Al-Yasa‘ Mohammed Nour, a political researcher and director of the Nour Center for Strategic Studies, supports the view that the current drone attacks on electricity transformers may have military justifications linked to battlefield developments. “We have become accustomed to the militia resorting to infrastructure attacks and targeting civilians whenever it suffers defeats on the battlefield,” he says. “They also believe that striking a service as vital to Sudanese daily life as electricity will demoralize the population—especially with the return of large numbers of refugees and the concentration of populations in cities such as those in River Nile State and the Northern State.”

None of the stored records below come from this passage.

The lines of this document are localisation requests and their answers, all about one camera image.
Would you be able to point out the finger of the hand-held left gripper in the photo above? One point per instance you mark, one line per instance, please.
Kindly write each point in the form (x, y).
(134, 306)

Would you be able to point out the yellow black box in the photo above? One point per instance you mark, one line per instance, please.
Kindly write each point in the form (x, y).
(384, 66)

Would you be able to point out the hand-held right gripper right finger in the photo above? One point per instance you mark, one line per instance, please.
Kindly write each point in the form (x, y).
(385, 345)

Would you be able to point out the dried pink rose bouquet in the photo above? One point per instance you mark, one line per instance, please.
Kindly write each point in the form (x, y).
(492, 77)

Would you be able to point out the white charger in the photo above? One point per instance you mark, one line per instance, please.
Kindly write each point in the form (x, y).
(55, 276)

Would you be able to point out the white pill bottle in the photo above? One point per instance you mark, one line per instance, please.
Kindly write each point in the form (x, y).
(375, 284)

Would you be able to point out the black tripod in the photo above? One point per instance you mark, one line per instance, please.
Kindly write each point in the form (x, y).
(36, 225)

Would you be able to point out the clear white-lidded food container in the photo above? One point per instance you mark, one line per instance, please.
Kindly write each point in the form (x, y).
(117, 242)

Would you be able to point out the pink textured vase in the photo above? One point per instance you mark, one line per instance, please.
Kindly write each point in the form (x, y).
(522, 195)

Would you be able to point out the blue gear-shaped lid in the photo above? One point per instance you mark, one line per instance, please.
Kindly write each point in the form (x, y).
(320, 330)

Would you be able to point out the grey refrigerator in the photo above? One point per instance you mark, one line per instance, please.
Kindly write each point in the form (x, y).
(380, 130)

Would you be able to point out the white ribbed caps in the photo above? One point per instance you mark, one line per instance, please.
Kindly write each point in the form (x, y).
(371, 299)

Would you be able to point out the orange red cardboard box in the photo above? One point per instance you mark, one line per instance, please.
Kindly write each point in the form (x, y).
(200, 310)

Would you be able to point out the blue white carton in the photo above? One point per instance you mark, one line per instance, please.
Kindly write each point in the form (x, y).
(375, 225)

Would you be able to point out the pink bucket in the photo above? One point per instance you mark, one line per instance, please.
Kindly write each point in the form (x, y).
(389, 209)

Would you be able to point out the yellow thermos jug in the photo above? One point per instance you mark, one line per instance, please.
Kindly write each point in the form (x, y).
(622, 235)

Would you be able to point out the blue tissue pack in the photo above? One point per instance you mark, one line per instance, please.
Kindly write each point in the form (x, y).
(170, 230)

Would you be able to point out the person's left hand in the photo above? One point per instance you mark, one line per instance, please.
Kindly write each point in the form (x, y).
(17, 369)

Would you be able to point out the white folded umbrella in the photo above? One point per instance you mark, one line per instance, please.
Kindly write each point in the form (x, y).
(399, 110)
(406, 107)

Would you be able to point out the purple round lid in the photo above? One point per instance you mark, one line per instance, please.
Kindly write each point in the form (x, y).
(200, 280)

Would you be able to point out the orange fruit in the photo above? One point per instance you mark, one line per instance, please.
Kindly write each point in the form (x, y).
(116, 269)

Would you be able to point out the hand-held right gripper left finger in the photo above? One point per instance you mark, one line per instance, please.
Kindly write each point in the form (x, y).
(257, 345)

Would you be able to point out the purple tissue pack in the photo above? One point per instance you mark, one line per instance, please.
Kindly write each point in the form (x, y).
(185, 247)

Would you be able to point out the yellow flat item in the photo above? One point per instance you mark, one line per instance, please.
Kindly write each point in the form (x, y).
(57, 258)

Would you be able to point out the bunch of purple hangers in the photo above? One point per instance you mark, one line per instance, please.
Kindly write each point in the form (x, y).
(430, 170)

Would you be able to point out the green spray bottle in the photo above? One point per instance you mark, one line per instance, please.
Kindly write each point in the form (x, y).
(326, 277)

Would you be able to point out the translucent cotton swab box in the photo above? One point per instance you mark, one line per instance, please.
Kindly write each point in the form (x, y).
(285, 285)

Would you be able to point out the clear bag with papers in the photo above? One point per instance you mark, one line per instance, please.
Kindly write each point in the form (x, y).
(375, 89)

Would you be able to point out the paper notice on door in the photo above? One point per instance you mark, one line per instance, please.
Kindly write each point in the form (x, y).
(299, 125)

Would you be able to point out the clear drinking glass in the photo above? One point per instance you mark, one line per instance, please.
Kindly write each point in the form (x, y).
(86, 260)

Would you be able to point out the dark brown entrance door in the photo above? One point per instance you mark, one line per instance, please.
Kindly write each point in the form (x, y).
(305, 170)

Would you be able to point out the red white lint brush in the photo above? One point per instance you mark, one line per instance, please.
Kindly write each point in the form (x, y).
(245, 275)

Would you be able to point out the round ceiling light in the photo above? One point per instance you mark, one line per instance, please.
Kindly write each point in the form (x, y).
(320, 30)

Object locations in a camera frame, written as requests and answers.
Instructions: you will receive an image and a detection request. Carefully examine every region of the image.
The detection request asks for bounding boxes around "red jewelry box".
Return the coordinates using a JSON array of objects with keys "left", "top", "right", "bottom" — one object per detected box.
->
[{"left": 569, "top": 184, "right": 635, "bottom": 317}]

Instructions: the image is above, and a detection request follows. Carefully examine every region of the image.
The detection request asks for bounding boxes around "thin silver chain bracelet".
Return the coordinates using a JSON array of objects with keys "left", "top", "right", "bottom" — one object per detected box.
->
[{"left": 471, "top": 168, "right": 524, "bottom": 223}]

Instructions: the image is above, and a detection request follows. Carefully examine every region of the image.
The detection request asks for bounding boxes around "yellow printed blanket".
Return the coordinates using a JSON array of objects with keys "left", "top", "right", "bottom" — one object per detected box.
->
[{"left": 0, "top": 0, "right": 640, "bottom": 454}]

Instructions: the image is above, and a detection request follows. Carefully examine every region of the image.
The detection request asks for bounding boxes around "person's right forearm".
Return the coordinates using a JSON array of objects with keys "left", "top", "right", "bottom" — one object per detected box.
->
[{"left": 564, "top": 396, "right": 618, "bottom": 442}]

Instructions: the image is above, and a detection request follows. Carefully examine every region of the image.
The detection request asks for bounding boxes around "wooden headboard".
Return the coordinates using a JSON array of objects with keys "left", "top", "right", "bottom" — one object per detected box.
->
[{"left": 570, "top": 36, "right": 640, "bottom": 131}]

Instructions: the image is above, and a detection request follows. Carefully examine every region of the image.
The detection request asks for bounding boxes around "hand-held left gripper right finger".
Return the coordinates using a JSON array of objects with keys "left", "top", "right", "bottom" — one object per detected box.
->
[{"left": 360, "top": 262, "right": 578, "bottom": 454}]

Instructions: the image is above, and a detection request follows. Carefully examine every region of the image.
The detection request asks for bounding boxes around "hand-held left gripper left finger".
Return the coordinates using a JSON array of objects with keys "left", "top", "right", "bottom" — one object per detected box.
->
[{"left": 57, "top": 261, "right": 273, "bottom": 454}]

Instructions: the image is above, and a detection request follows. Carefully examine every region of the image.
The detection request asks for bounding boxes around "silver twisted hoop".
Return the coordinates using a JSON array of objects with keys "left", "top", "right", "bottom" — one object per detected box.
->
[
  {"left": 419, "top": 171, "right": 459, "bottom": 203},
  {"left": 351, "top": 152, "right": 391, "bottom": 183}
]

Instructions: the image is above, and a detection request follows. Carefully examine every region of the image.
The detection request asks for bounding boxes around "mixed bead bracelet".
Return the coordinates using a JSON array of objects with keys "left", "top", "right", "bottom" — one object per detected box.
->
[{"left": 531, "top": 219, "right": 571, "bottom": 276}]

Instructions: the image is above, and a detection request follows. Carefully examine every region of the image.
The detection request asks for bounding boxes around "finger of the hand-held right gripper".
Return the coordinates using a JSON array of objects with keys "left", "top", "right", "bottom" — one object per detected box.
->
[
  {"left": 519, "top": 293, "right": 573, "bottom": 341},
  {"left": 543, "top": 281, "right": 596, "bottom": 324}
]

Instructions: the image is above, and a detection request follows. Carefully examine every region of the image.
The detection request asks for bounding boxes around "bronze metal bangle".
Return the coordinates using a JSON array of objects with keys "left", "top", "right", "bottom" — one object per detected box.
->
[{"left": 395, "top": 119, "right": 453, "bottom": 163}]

He adds that ethnic and tribal motivations may also be driving the targeting of the Northern and River Nile states. “Such attacks can raise the morale of militia fighters at a time when they are under intense pressure on the Kordofan fronts, where fighting is currently draining their manpower and equipment, exposing the militia’s vulnerabilities. Many issues that militia leaders previously tried to evade have resurfaced amid the ferocity of the Kordofan battles. There are also numerous fears—some military, but mostly ethnic—linked to what members of these tribes did to civilians, which are now coming to the surface.”

Nour concludes: “I believe that most of these operations are attempts to say, ‘We are still in the battlefield, and settlement and negotiation are the only way to stop the war.’ This is a message the militia keeps repeating in an effort to preserve what it has achieved and to evade accountability for what it has done to Sudanese people and the crimes it has committed. In essence, what is happening now is that they are repeating a tactic that has already failed.”